• Data records:
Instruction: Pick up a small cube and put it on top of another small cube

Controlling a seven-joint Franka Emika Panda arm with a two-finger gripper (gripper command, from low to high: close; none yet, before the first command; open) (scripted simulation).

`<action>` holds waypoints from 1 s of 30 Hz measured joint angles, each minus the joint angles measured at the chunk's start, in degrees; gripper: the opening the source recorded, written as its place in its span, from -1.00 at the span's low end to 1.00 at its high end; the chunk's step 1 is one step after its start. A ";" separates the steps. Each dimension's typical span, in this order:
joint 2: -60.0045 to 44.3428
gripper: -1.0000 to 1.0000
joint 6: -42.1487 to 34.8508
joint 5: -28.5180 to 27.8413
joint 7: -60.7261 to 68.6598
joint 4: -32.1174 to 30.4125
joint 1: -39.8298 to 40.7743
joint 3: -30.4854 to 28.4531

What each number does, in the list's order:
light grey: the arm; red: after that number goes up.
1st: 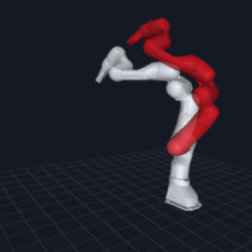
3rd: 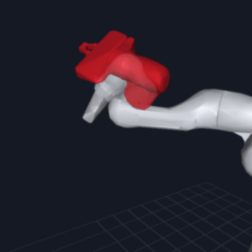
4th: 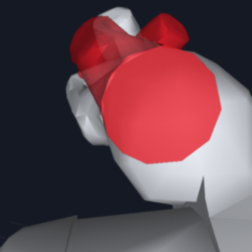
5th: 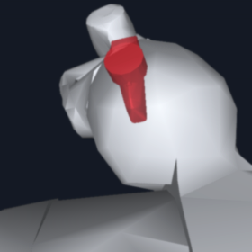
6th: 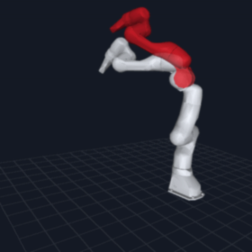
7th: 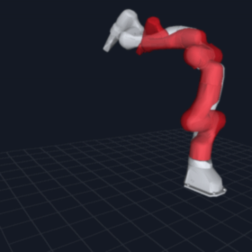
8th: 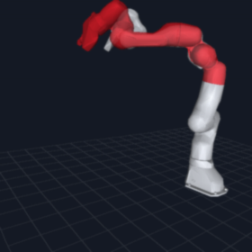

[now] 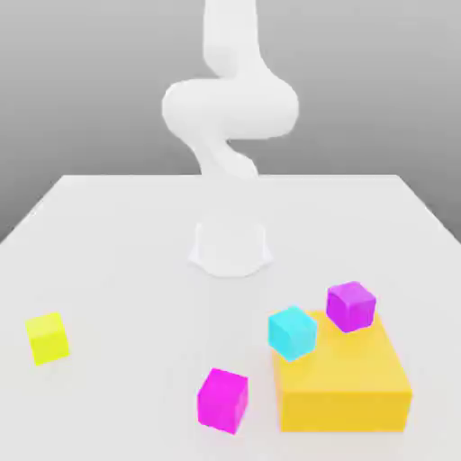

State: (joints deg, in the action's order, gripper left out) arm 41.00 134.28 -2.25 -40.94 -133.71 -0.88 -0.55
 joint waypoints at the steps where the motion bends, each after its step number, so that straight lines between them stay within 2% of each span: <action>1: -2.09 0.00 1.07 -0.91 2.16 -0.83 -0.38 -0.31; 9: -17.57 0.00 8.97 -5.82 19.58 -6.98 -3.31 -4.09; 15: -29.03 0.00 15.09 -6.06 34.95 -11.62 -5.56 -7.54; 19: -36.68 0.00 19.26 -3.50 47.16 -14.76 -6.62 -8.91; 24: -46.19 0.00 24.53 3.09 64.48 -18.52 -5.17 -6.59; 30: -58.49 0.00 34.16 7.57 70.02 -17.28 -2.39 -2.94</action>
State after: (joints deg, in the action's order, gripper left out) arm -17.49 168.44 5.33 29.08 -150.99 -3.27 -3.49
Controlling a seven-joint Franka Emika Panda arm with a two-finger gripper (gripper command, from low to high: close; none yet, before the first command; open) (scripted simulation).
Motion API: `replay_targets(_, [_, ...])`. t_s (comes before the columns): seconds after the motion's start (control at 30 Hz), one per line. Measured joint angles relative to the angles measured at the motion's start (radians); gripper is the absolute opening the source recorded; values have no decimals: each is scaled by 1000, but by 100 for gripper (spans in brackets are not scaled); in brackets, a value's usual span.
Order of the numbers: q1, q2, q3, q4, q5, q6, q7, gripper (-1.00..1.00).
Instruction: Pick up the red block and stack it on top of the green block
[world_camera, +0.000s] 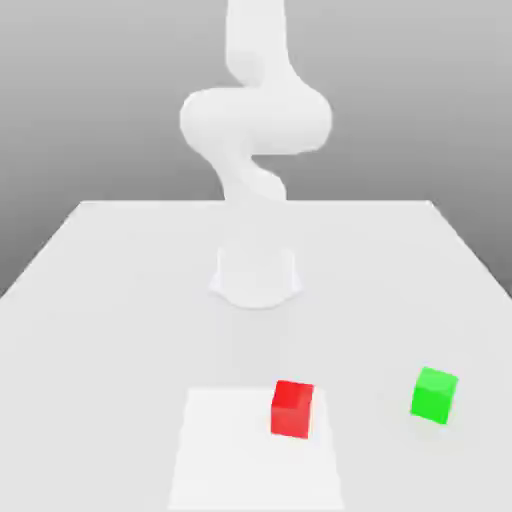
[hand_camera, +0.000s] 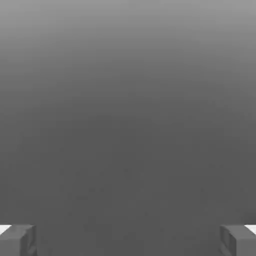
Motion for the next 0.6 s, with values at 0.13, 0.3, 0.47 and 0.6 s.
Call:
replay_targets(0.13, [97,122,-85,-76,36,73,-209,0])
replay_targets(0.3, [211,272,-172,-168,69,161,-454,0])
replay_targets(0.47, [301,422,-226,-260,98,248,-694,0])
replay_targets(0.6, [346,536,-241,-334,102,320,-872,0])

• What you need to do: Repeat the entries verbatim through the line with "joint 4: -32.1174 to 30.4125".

• Output below:
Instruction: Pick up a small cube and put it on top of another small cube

Controlling a seven-joint Franka Emika Panda arm with a two-finger gripper (gripper command, from low to high: close; none yet, before the first command; open) (scripted simulation).

`<action>` holds waypoints from 1 s of 30 Hz measured joint angles, each minus the joint angles measured at the chunk's start, in degrees; gripper: the opening the source recorded, written as its place in its span, from -1.00 at the span's low end to 1.00 at its high end; the chunk's step 1 is one step after its start. A ";" separates the steps. Each dimension's typical span, in this order:
joint 2: -60.0045 to 44.3428
gripper: -1.0000 to 1.0000
joint 6: -42.1487 to 34.8508
joint 5: -28.5180 to 27.8413
joint 7: -60.7261 to 68.6598
joint 4: -32.1174 to 30.4125

The required output has been given.